Friday, March 13, 2009

Lough Key Forest And Activity Park

Lough key forest is situated in Boyle, Co. Roscommon

Lough key is a vast forest estate covered in a magnificent variety of woodland and wildflowers, populated by deer, foxes, hares, rabbits, squirrels, otters, badgers and a wide variety of birds.
There are many activities at lough key with much to see and do for all ages, there are 19th century tunnels, a viewing tower, trails and walkways, an adventure center an an outdoor play kingdom for children to play and explore.

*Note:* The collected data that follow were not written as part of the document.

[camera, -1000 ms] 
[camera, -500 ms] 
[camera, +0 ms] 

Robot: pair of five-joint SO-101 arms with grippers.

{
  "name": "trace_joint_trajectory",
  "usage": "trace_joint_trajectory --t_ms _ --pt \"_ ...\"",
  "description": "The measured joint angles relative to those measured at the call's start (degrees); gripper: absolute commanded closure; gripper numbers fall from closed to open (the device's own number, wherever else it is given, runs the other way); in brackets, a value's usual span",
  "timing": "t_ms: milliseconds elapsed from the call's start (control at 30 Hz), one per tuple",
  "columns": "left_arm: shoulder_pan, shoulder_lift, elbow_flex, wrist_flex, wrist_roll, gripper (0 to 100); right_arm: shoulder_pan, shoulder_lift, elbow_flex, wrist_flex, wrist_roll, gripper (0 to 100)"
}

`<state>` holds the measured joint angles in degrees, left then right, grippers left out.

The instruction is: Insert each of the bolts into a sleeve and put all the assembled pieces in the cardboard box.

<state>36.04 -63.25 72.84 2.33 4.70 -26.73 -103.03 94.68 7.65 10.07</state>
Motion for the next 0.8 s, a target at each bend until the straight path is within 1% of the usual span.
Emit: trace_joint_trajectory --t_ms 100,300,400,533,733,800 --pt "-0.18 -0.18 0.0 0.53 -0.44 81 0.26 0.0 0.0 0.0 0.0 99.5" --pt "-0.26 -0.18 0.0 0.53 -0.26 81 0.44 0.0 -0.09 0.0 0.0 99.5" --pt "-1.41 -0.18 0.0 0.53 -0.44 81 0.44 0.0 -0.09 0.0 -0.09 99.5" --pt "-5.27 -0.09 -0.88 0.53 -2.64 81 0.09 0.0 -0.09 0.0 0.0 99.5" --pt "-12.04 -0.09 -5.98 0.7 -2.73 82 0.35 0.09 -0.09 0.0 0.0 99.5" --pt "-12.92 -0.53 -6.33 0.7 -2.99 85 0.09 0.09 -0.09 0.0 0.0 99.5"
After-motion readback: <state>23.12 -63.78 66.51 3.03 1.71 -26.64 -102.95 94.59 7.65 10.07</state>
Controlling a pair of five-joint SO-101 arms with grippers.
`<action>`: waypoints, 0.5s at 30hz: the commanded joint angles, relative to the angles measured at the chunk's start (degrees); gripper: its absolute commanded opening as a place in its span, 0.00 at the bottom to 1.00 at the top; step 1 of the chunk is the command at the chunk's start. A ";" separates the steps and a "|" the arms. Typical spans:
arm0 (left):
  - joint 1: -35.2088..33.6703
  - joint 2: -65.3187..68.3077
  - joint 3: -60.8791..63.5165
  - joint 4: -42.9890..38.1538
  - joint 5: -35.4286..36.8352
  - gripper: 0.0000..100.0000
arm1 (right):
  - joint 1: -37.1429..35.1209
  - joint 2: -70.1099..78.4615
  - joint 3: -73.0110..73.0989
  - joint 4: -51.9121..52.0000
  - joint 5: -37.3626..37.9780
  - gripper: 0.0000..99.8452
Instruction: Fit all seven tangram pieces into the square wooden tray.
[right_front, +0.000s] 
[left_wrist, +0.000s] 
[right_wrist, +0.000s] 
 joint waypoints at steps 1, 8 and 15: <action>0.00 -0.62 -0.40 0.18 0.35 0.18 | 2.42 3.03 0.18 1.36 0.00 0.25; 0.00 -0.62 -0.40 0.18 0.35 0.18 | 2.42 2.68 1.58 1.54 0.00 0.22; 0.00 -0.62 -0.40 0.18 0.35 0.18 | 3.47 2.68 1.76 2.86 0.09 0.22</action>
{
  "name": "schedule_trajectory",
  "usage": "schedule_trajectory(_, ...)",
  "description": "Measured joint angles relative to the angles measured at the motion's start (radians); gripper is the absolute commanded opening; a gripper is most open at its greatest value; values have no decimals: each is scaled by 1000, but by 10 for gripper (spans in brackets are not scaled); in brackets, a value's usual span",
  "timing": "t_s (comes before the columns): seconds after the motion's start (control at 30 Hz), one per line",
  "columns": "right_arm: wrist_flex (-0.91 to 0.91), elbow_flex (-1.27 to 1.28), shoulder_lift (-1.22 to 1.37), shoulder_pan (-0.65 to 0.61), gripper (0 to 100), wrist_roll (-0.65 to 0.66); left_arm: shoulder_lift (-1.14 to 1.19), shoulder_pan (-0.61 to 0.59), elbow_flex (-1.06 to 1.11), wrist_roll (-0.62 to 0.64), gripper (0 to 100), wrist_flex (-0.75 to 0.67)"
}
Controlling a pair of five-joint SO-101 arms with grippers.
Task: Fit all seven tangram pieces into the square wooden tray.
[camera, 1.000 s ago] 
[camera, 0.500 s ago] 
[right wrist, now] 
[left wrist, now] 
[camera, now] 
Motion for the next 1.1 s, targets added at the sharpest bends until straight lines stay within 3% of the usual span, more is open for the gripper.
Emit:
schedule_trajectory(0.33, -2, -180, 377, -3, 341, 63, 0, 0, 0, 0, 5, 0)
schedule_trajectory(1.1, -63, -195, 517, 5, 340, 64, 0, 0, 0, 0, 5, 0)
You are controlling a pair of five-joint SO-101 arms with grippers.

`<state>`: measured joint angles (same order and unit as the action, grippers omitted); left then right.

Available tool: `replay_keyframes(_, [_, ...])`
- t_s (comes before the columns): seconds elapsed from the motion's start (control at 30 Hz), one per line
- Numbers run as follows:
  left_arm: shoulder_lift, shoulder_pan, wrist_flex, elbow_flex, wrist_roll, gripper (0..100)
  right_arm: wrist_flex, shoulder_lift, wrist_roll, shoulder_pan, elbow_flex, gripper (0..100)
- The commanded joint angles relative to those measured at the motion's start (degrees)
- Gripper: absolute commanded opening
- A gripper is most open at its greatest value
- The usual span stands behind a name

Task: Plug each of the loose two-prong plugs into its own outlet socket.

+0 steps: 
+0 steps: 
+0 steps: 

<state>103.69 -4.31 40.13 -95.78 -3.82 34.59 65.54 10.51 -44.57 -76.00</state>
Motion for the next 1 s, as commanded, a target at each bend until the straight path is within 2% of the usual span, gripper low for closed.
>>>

Lough key has a rich history with many bronze age and Neolithic settlements, in the 1600's the land was granted to an English family who resided there until 1957 when a terrible fire destroyed their mansion.
You can take one of the many trails through the woods or along the canals or even take the tree canopy walk, a bridge through the treetops of lough key that offers amazing views of the surrounding area.

Lough key is an adventure filled day out for the whole family in one of the most spectatular woodlands in Ireland - well worth the visit

Under the fairy bridge - Lough Key

All images of Lough key forest provided under Creative commons by Irishfiresides Photostream

Friday, March 6, 2009

Temple Bar, Dublin City

Temple bar - the cultural quarter of Dublin

Ireland has a lot to offer and Temple bar is one of the must-see's of Dublin city and I would know, having spend much of my early twenties in Temple bar. One of the most colourfull streets in Dublin, Temple bar is lively and energetic with a great night life and friendly atmosphere.

Some of the oldest bars in Dublin are situated in Temple bar and you can find a variety of entertainment from live music (ranging from traditional Irish music to rock/alternative music and everything in between) stand up comedy, street performances, parades, art shows, plays and much more.

There are many options for accommodation in Temple bar to suit all prices and everything you need is close as Temple bar is situated in the heart of Dublin city. You can shop during the day or explore the city, go to live performances or just relax at the meeting house square, there is always something to see. You will also find many fantastic and unusual shops, signs and artistic graffiti in the area such as these

temple bar sign

Skateboarding a few years ago was a popular pastime of the youth around temple bar as they practiced and performed on the streets and ramps in the area, often if they were good, to a large audience of tourists and locals, although you can see from the above sign that not everywhere was the skateboarding appreciated!

graffiti temple bar

Many of the streets in Temple bar are pedestrian only and are great meeting places. There are many street performances and large crowds gather to see musicians, comediens, mimes, drummers, jugglers and more. In Temple bar the entertainment is as much on the paved streets as in the pubs and venues.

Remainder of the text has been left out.